Entonces, ¿cuáles han sido las repercusiones humanas de las sanciones económicas de los EE.UU. contra Venezuela? Según los estudios, parece que aún no se sabe. Lo que queda claro es que se requiere una investigación más rigurosa que el estudio de Weisbrot y Sachs.

Sorprendentemente, el mismo Sachs reconoce la debilidad de su estimación. En una entrevista con ‘Democracy Now!’, la periodista Amy Goodman le preguntó cómo había llegado a la cifra de 40.000 muertes. Él dijo lo siguiente: «Permítame ser claro: nadie lo sabe. Fue un cálculo muy básico y simple, basado en estimaciones de universidades de Venezuela, que indicaron que la mortalidad había aumentado en cierta proporción después de la imposición de las sanciones. No quiero que nadie piense que estos números son precisos».

Para acercarse mejor a una respuesta, algunos analistas han sugerido un diseño de ‘diferencia de diferencias’ (difference-in-difference) pero, como señala Morales Arilla, no es lo más adecuado. Este método requiere de múltiples unidades tratadas (países sancionados) y controladas (países no sancionados) para estimar un efecto promedio del tratamiento (las sanciones). Sin embargo, en este caso hay una sola unidad tratada, que es Venezuela. De la misma forma, una comparación con otro país (un verdadero contrafactual) sería más difícil de realizar, ya que las líneas de tendencia de la producción petrolera de Venezuela son muy sui generis.

Un mejor diseño de investigación pudiera ser un análisis de intervención que examina el impacto del tratamiento (sanciones) en la producción de petróleo mientras se controla por otras variables. El análisis de intervención comprende la aplicación de procedimientos de modelo para incorporar los efectos de fuerzas exógenas o intervenciones en las series del tiempo. De esta manera, se podrían estimar tendencias de diversos indicadores sociales antes y después de las sanciones. Si el colapso en los indicadores permanece constante, se descarta la intervención (las sanciones) como causa. Por otro lado, si se acelera el colapso de los indicadores mientras se controla por otras causas, habrá más evidencia que las sanciones son su causa.

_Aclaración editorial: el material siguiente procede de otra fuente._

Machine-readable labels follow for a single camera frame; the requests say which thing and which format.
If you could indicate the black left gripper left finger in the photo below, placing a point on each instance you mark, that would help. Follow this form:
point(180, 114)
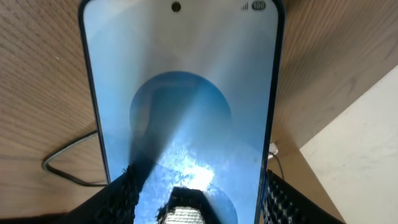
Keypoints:
point(115, 203)

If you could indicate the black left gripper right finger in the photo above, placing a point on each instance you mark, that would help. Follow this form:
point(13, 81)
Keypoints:
point(283, 204)

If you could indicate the blue Galaxy smartphone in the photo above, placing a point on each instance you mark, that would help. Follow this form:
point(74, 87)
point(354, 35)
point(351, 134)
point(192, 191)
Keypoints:
point(184, 91)

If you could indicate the white power strip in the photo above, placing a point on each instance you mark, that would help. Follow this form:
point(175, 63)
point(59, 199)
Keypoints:
point(273, 150)

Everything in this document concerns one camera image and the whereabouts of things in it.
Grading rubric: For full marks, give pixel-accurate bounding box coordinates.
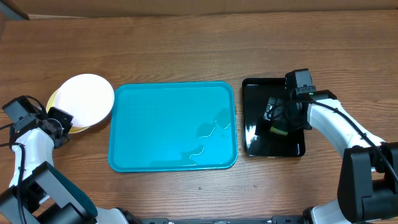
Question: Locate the yellow-green plate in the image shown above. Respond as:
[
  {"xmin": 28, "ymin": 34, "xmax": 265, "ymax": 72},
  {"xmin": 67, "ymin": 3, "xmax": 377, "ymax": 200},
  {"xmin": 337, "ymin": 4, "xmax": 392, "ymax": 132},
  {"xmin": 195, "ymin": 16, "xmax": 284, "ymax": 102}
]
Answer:
[{"xmin": 46, "ymin": 90, "xmax": 89, "ymax": 134}]

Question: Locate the green and yellow sponge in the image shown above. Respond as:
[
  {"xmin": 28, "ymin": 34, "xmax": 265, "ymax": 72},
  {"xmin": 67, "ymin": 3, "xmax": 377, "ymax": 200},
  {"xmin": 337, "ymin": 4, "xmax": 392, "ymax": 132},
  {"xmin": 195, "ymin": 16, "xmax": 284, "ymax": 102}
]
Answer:
[{"xmin": 269, "ymin": 125, "xmax": 289, "ymax": 136}]

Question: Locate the white plate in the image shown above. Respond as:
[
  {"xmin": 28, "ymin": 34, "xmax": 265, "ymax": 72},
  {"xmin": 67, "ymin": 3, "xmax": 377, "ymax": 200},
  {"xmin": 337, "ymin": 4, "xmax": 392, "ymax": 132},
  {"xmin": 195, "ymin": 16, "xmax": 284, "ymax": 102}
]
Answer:
[{"xmin": 54, "ymin": 73, "xmax": 114, "ymax": 128}]

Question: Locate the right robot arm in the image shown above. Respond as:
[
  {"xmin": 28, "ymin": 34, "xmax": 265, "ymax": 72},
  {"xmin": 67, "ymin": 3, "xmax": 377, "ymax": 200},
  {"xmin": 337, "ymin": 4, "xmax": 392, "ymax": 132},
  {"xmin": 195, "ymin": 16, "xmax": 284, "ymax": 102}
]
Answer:
[{"xmin": 264, "ymin": 90, "xmax": 397, "ymax": 223}]

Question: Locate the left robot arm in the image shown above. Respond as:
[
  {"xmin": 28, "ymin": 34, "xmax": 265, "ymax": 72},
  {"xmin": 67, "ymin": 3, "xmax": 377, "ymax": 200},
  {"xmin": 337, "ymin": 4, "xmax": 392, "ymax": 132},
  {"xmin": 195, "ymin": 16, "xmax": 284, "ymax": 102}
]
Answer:
[{"xmin": 1, "ymin": 101, "xmax": 134, "ymax": 223}]

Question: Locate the black rectangular water tray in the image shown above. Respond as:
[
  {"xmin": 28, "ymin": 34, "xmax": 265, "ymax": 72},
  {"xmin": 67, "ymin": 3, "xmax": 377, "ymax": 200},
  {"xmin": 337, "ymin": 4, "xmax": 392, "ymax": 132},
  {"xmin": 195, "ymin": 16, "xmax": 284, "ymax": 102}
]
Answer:
[{"xmin": 242, "ymin": 78, "xmax": 306, "ymax": 157}]

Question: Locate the teal plastic serving tray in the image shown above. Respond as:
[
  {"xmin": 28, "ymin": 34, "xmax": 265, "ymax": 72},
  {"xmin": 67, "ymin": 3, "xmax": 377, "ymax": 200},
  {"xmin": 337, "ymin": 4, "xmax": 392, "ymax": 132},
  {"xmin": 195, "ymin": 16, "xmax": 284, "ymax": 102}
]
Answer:
[{"xmin": 108, "ymin": 81, "xmax": 238, "ymax": 172}]

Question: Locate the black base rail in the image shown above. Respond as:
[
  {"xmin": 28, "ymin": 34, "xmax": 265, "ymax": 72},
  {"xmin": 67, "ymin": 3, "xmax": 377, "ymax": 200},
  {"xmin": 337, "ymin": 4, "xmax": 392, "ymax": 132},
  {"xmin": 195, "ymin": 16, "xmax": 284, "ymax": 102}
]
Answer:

Comprender los efectos de las sanciones de Estados Unidos a Venezuela no es una cuestión ideológica y no debe ser tratada como tal. Weisbrot y Sachs fueron irresponsables en varios aspectos de su trabajo, sobre todo en presentar la cifra de 40.000 muertes como si fuese un número exacto. Es posible que las sanciones hayan causado daños a los venezolanos, pero el estudio de Weisbrot y Sachs no es la prueba.